= Quasi in rem jurisdiction =

A quasi in rem legal action (Latin, "as if against a thing") is a legal action based on property rights of a person absent from the jurisdiction. In the American legal system the state can assert power over an individual simply based on the fact that this individual has property (bank account, debt, share of stock, land) in the state. Quasi in rem jurisdiction does not have much function in the United States any longer. However, in very specific cases, quasi in rem jurisdiction can still be effective.

A quasi in rem action is commonly used when jurisdiction over the defendant is unobtainable due to their absence from the state. Any judgment will affect only the property seized, as in personam jurisdiction is unobtainable.

Of note, in a quasi in rem case the court may lack personal jurisdiction over the defendant, but it has jurisdiction over the defendant's property. The property could be seized to obtain a claim against the defendant. A judgment based on quasi in rem jurisdiction generally affects rights to the property only between the persons involved and does not "bind the entire world" as does a judgment based on "jurisdiction in rem".

The claim does not have to be related to the property seized, but the person must have minimum contacts with the forum state in order for jurisdiction to be proper.

On June 24, 1977, in the case of Shaffer v. Heitner, 433 U.S. 186, the Supreme Court of the United States decided that the requirement that the circumstances giving rise to jurisdiction comply with the notion of "fair play and substantial justice" should apply to the quasi in rem jurisdiction questions. The Supreme Court significantly diminished the utility of the quasi in rem jurisdiction because if the case meets the minimum contacts, fair play and substantial justice tests, the action can be brought under the in personam jurisdiction. Quasi in rem jurisdiction, however, can still be an effective option to bring the lawsuit to a particular court because quasi in rem jurisdiction allows litigants to overcome limitations of the long-arm statute of a particular state.
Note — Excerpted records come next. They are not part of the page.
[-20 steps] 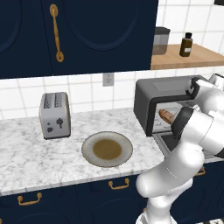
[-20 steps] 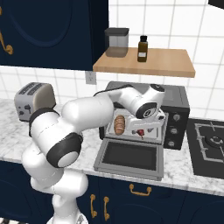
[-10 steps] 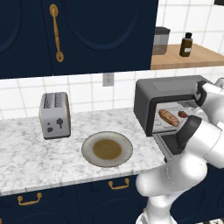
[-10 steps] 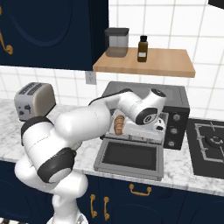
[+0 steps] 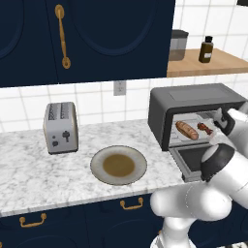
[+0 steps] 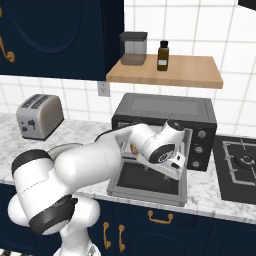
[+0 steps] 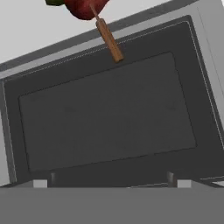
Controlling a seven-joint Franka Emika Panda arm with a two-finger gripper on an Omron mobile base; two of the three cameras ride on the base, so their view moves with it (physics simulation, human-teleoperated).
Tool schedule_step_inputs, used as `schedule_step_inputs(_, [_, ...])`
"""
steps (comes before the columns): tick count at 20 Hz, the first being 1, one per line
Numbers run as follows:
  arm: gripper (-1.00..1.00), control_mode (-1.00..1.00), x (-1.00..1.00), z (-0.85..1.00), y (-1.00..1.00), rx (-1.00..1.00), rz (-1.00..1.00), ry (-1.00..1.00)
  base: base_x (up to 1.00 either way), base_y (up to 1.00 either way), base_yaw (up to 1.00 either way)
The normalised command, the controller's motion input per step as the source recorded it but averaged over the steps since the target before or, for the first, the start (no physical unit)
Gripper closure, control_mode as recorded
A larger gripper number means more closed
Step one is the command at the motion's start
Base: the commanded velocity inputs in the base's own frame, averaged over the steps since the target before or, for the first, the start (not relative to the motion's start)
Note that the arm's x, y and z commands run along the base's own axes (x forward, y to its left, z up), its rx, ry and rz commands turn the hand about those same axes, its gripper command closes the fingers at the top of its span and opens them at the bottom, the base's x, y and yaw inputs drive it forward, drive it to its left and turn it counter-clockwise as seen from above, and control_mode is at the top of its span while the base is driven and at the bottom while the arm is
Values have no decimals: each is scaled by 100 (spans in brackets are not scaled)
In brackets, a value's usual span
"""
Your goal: Pick up the kebab skewer and baguette bread, and place them inside the toaster oven. Close the toaster oven door and start by setting the timer.
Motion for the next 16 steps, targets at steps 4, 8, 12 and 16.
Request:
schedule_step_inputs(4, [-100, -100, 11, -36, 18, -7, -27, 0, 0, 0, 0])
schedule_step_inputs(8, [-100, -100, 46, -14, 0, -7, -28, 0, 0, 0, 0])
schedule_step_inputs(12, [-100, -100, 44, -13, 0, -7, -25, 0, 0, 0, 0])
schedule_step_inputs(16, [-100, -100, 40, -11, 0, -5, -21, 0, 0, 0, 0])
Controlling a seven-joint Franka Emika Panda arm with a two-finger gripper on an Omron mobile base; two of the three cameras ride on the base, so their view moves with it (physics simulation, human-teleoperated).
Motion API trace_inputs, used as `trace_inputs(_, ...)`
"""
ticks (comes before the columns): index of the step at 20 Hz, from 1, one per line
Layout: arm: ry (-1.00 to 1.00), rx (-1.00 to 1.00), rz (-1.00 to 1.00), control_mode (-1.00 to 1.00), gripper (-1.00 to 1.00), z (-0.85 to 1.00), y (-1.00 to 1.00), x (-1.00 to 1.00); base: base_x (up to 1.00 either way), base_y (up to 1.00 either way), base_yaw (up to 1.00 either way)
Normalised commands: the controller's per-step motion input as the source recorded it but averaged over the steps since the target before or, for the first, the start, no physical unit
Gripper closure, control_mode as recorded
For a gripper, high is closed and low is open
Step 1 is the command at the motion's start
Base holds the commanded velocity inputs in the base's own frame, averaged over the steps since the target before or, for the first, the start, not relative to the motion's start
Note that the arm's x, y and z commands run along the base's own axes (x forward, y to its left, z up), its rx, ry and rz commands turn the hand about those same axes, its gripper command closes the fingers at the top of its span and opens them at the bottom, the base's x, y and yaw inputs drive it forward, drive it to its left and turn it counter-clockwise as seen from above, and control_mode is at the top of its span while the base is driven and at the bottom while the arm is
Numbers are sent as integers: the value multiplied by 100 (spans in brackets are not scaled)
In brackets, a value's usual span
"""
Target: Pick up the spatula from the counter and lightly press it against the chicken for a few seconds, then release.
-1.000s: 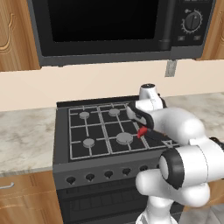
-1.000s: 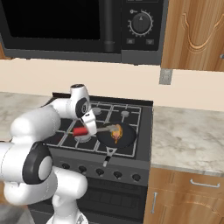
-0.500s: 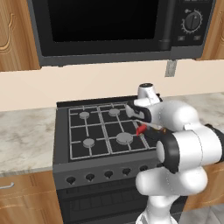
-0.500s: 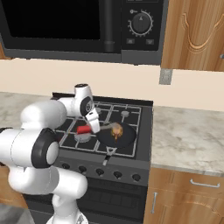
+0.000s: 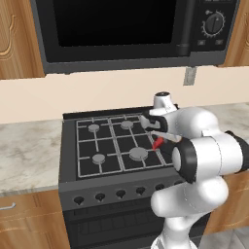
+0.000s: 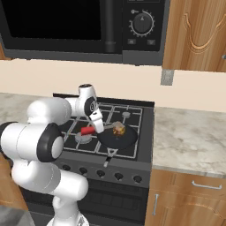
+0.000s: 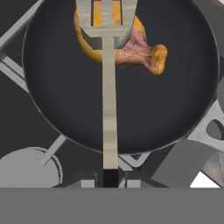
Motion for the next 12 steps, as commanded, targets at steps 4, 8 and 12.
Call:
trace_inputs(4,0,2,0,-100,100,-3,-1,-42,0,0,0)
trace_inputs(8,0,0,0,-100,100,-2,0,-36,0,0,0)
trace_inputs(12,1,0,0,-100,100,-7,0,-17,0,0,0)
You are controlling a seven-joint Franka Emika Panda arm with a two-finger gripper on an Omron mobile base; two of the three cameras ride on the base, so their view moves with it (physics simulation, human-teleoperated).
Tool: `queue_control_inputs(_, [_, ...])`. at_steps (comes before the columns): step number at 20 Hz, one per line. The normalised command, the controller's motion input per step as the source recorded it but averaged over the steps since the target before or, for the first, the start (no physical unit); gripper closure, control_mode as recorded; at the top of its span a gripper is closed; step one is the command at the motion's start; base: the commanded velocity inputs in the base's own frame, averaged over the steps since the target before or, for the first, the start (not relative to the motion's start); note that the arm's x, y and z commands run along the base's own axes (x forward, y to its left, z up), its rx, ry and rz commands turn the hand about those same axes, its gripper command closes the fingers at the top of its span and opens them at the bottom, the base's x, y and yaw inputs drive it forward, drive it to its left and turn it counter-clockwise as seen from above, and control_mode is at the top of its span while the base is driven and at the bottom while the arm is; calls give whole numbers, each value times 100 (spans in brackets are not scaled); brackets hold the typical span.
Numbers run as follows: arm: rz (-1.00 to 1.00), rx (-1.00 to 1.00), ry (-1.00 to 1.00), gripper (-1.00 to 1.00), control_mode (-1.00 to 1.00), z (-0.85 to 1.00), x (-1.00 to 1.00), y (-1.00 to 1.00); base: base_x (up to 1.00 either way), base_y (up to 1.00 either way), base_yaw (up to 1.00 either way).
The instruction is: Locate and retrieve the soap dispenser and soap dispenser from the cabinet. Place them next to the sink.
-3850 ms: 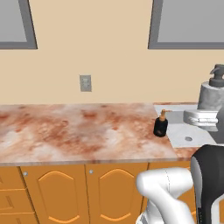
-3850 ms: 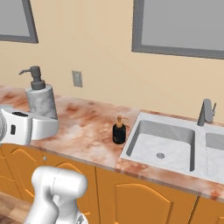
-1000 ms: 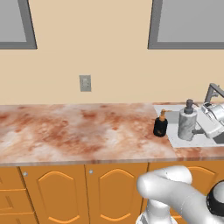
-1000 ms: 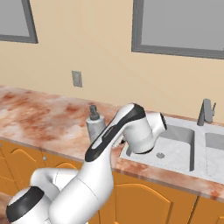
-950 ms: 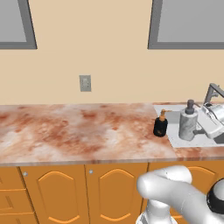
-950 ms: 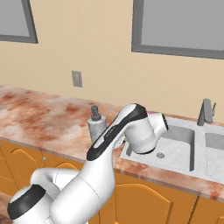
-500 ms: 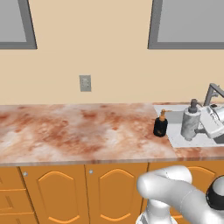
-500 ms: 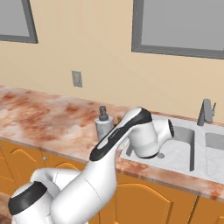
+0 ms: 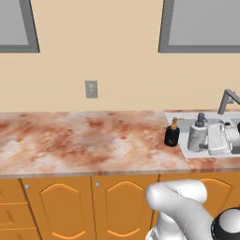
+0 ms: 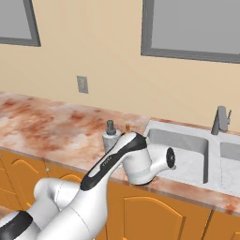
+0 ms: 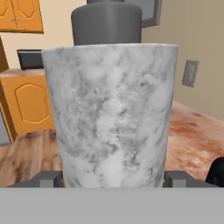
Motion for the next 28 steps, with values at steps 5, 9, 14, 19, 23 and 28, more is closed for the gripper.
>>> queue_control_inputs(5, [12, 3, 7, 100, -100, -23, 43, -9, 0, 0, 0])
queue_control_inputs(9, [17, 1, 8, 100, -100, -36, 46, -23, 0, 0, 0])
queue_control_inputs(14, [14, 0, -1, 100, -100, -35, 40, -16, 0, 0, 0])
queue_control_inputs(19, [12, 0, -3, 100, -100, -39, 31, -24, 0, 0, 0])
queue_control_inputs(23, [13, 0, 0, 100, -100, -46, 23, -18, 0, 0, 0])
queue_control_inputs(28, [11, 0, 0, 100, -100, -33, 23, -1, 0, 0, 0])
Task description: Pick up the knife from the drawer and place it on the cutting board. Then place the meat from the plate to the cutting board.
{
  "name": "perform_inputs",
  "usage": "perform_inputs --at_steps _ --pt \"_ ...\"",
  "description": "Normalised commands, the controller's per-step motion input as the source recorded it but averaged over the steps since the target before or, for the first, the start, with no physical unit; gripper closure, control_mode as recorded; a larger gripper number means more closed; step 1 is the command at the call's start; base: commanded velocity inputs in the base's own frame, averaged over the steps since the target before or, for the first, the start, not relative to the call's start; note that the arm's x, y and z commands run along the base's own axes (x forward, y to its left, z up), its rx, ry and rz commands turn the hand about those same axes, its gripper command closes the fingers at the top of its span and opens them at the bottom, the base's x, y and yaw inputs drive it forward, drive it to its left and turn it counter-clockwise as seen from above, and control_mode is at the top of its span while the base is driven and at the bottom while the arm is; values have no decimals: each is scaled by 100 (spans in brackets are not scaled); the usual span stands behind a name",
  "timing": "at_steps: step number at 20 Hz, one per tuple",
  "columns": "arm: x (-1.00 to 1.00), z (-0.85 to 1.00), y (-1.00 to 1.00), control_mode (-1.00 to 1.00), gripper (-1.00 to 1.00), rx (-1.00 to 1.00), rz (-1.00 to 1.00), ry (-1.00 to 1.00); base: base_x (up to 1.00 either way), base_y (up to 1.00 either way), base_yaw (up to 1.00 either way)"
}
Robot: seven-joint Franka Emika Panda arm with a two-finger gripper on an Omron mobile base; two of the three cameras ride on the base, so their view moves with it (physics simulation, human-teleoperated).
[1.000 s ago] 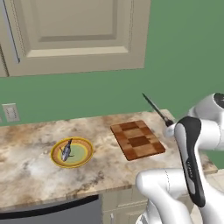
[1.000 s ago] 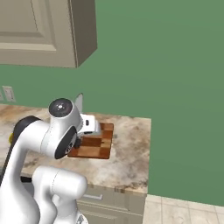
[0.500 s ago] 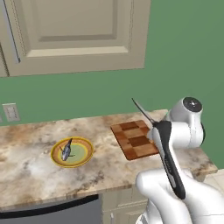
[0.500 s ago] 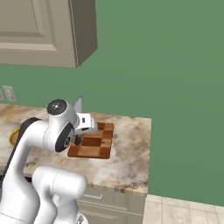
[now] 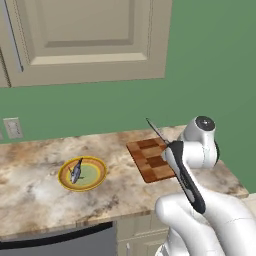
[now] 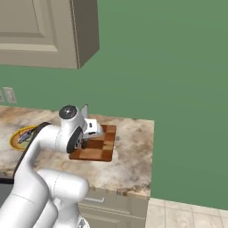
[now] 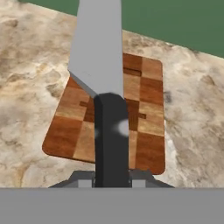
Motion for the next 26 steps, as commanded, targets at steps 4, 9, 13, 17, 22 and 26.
perform_inputs --at_steps 4,9,13,17,22,26 --pt "31 -49 -5 -100 100 0 0 4 0 0 0" --pt "18 -32 -23 -100 100 0 0 5 0 0 0" --pt "21 -25 -26 -100 100 0 0 10 0 0 0" --pt "17 -40 -17 -100 100 0 0 11 0 0 0" --pt "18 -33 -4 -100 100 0 0 1 0 0 0" --pt "31 -21 0 -100 100 0 0 0 0 0 0"
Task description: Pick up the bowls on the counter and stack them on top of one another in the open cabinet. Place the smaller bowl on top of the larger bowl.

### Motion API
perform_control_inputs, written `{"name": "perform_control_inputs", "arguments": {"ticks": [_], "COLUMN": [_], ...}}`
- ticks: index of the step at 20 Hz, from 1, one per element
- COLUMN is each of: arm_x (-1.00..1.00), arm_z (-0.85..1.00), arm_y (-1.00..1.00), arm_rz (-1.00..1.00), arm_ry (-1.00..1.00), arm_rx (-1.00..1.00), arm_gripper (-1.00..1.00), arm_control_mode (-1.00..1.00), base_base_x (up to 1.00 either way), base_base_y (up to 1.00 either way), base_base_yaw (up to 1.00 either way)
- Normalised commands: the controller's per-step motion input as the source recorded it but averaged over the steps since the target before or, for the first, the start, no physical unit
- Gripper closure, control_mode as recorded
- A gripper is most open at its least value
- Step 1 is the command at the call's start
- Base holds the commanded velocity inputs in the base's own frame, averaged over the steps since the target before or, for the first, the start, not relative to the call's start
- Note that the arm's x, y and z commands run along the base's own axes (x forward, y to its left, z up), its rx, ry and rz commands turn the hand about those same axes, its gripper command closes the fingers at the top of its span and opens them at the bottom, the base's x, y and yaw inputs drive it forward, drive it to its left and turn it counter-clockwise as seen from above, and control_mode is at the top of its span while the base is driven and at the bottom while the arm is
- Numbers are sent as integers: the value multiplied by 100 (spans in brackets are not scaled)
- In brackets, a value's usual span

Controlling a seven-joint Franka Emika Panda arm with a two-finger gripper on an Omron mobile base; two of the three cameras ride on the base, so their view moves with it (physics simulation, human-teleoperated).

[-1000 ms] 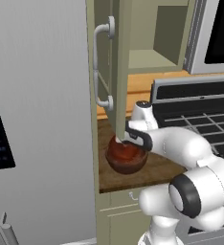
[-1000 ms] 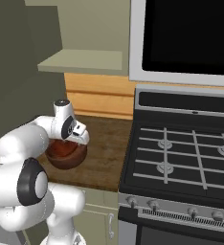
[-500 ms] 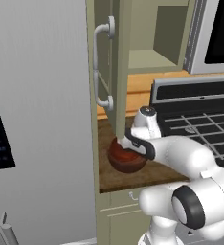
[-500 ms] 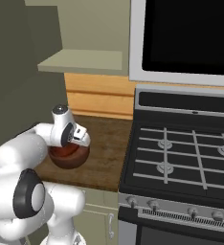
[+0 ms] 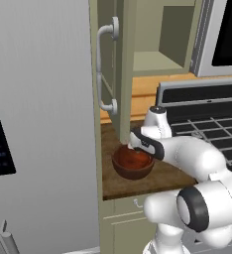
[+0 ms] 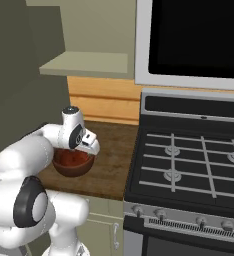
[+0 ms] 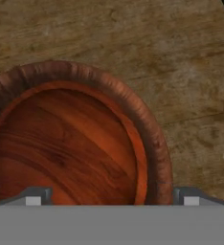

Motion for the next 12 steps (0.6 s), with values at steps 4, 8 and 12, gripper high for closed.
{"name": "perform_control_inputs", "arguments": {"ticks": [4,8,12], "arm_x": [0,0,0], "arm_z": [0,-19,-51], "arm_y": [-18,-29,-27], "arm_rz": [-4,-7,0], "arm_ry": [0,4,12], "arm_rx": [-1,0,0], "arm_gripper": [-100,-100,-100], "arm_control_mode": [-100,-100,-100], "base_base_x": [0,0,0], "base_base_y": [0,0,0], "base_base_yaw": [0,0,0]}}
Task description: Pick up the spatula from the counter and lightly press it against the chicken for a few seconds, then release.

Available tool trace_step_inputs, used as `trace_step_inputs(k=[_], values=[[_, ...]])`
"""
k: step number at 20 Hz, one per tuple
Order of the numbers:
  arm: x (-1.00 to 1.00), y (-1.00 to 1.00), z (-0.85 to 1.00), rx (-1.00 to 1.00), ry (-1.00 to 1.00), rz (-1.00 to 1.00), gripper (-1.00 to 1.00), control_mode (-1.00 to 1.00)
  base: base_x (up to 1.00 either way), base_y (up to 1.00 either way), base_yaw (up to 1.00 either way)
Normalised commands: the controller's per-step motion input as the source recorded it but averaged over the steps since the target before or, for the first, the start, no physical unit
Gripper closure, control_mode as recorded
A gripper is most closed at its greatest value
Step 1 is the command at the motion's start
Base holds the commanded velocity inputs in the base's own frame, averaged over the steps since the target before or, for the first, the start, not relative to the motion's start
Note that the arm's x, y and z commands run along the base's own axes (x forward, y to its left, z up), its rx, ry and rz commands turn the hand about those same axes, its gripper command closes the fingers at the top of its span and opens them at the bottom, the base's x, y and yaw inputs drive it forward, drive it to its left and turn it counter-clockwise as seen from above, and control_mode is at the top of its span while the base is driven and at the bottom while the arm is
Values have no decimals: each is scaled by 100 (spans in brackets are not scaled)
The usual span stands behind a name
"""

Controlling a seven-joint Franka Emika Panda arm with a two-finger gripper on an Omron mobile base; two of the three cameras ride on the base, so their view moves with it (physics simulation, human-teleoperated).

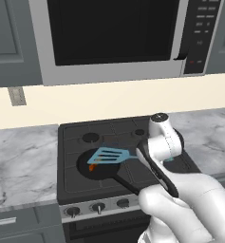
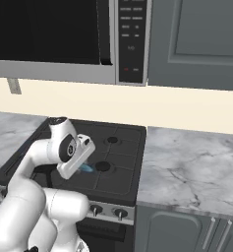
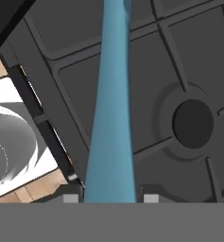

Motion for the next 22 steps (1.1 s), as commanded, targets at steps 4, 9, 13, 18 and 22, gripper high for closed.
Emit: trace_step_inputs(k=[4, 9, 13, 18, 22], values=[[12, 6, -2, -4, 7, -5, 100, -100, 0, 0, 0], [14, 6, -2, -5, 7, -5, 100, -100, 0, 0, 0], [20, 19, 0, -6, 7, -4, 100, -100, 0, 0, 0], [21, 21, -2, -7, 7, -4, 100, -100, 0, 0, 0], [24, 20, -1, -6, 6, -4, 100, -100, 0, 0, 0]])
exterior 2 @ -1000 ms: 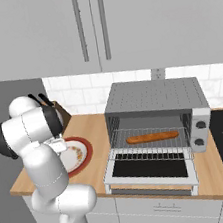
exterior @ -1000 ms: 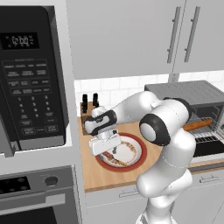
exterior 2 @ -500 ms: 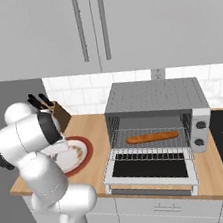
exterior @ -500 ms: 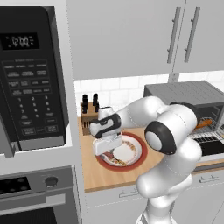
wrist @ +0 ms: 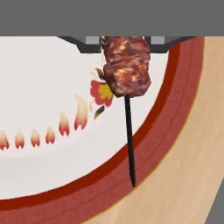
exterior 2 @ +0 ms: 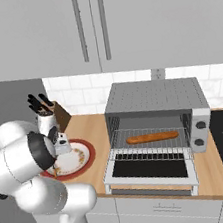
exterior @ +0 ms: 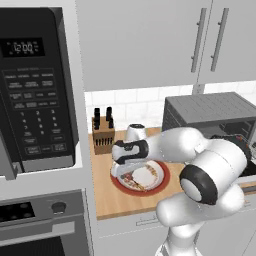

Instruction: Pick up the kebab skewer and baguette bread, and place them inside the toaster oven. Close the toaster oven door and start by setting the timer.

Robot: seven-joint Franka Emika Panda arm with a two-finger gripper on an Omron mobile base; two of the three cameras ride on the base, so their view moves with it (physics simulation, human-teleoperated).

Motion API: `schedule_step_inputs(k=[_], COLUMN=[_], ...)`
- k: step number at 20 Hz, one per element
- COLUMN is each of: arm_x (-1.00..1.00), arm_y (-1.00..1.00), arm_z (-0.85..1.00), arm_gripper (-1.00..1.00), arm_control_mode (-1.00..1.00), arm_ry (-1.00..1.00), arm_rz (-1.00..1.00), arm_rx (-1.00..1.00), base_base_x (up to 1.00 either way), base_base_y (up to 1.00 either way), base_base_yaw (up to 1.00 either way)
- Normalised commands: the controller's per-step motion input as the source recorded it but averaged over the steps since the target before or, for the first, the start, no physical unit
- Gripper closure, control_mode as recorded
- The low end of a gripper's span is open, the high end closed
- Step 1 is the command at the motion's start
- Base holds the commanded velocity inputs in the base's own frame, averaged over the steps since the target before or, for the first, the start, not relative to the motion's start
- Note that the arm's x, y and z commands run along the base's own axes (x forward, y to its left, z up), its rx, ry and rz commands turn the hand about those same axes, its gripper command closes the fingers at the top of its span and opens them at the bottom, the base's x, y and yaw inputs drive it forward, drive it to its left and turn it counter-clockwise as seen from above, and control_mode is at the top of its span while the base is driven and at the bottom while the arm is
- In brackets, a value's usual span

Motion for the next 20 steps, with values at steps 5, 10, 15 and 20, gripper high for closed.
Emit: schedule_step_inputs(k=[5,10,15,20], arm_x=[-0.19,-0.33,-0.35,-0.13], arm_y=[-0.5,-0.24,-0.04,-0.17], arm_z=[0.76,0.75,0.4,0.25], arm_gripper=[1.0,1.0,1.0,1.0], arm_control_mode=[-1.0,-1.0,-1.0,-1.0], arm_ry=[0.0,0.0,0.0,0.0], arm_rz=[-0.28,-0.39,-0.6,-0.79], arm_rx=[0.06,0.03,0.0,0.01], base_base_x=[0.0,0.0,0.0,0.0], base_base_y=[0.0,0.0,0.0,0.0], base_base_yaw=[0.0,0.0,0.0,0.0])
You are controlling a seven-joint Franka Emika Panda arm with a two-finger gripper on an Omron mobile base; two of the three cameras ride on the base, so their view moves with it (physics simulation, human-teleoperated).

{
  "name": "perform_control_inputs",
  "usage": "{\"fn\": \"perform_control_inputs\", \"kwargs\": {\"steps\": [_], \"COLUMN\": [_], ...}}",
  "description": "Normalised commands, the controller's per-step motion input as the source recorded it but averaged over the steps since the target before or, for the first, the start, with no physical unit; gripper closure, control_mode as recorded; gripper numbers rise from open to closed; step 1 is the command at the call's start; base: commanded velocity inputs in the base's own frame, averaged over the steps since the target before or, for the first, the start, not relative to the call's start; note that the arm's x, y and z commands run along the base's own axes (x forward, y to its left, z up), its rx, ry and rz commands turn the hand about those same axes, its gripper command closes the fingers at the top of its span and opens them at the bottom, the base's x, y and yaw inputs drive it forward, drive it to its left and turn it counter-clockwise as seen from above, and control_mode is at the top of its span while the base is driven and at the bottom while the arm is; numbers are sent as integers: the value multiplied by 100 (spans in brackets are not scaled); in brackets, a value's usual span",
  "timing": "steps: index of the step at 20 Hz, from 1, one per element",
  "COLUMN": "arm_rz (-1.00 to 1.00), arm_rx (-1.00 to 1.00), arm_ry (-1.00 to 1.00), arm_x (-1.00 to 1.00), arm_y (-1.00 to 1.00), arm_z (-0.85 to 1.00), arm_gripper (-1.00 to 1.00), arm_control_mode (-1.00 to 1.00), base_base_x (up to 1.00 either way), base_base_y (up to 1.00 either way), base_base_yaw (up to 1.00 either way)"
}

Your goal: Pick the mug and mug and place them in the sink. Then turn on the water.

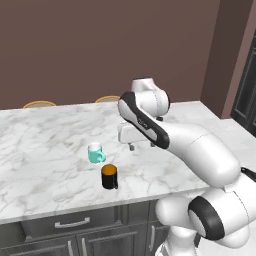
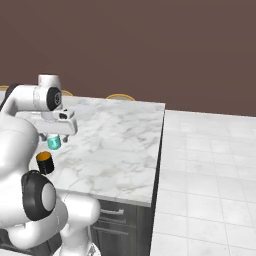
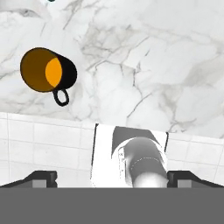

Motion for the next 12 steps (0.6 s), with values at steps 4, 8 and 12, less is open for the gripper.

There are two types of quasi in rem jurisdiction: 1) quasi in rem type 1 (QIM1); and 2) quasi in rem type 2 (QIM2). In QIM1, a plaintiff sues to secure a pre-existing claim in the subject property. For example, actions that seek quiet title against another's claim to the property. In QIM2, the plaintiff has no pre-existing claim in the subject property. That is, the property rights of the owner are not in dispute, but rather the plaintiff seeks the property so that they may satisfy a separate claim. For example, a person who walks across another's real property and falls into an open pit might have no pre-existing claim regarding the property, but may initiate a QIM2 action to redress his injury.